Backend Weekly
Posts
CAP Theorem in System Design

CAP Theorem in System Design

In this episode, I will explain the CAP Theorem in System Design. You will Learn everything you need to know about Consistency, Availability, etc., and other trade-offs such as CP systems, CA systems, and AP systems.

Solomom Eseme
June 22, 2024

Hello “👋”

Welcome to another week, another opportunity to become a Great Backend Engineer.

Today’s issue is brought to you by Masteringbackend → A great resource for backend engineers. We offer next-level backend engineering training and exclusive resources.

Before we get down to the business of today. Part 13 of Understanding System Design (Last Chapter).

I have a special announcement for you: You will love this one.

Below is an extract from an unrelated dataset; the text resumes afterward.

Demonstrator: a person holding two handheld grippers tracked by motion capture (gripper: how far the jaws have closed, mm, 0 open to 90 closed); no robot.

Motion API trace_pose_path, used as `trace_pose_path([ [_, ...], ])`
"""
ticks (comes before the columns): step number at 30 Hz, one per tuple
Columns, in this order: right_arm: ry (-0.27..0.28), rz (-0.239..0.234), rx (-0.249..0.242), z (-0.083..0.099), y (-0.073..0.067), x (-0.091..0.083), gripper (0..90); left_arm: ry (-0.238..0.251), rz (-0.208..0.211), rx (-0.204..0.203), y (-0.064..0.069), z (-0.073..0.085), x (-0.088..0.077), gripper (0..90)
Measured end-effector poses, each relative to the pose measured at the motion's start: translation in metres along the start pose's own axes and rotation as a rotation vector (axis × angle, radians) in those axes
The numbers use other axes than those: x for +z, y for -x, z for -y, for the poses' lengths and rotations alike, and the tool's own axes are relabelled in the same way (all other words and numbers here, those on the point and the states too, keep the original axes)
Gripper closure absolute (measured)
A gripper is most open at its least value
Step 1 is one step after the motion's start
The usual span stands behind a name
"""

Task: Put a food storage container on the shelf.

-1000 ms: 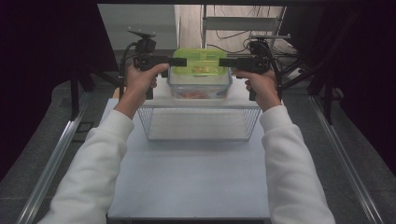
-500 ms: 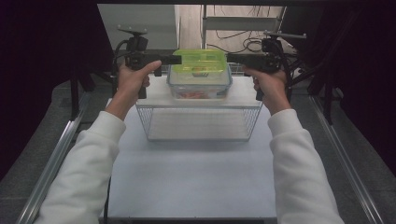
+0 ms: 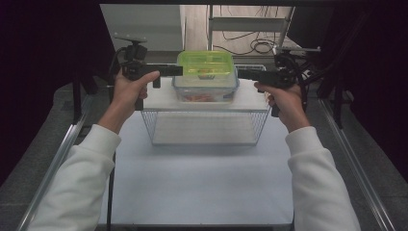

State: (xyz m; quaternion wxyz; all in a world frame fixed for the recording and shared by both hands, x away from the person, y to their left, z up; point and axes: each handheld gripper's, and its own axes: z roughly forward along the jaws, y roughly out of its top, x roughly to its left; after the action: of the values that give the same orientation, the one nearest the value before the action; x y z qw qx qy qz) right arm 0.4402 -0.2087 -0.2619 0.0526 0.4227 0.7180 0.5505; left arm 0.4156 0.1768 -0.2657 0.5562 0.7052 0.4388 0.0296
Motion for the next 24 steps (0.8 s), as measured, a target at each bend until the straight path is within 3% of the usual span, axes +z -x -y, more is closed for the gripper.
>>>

Finally, I’m starting my Advanced Backend Bootcamp 2.0. Since I launched the first one, I have been preparing for this with my team for over a year.

This bootcamp is different. It’s a 4-6 month in-depth backend engineering Bootcamp diving deep into backend engineering and building real-world backend projects.

Not to say much, because I’m fully prepared to turn you into a great backend engineer.

Click here for all the information you need.

Introducing GBE Podcast

I am introducing my new podcast, The “Great Backend Engineer (GBE)”.

To finish the database discussion, I invited Raul Junco to my Podcast to discuss the importance of databases to backend engineers.

Listen to the Podcast.

Now, back to the business of today.

In previous editions, we explored different topics under Database, such as understanding databases, ACID Compliance, database replication, database sharding, and database indexing.

In this episode, I will explain the CAP Theorem in System Design. You will Learn everything you need to know about Consistency, Availability, etc., which will conclude our System Design series.

This ends the System Design series. However, the Advanced System Design Course for Backend Engineers is launching soon.

Overview of CAP Theorem

Trade-offs are important in software engineering. You can't get everything right.

No one has.

Whether you're a senior engineer or CTO, you must understand that no system is perfect, and no software is without fault.

That's why Eric Brewer introduced the CAP Theorem in 2000, which gave you insight into how to think about the trade-offs involved in designing and building distributed systems.

Let’s take an example:

Have you ever seen an advertisement for services like graphic design or house painting that begins with a catchy headline: “Cheap, Fast, and Good: Pick Two”?

Cheap represents the financial aspects of the project.

Fast represents the speed at which the tradesperson completes the project, and quality signifies craftsmanship and excellence.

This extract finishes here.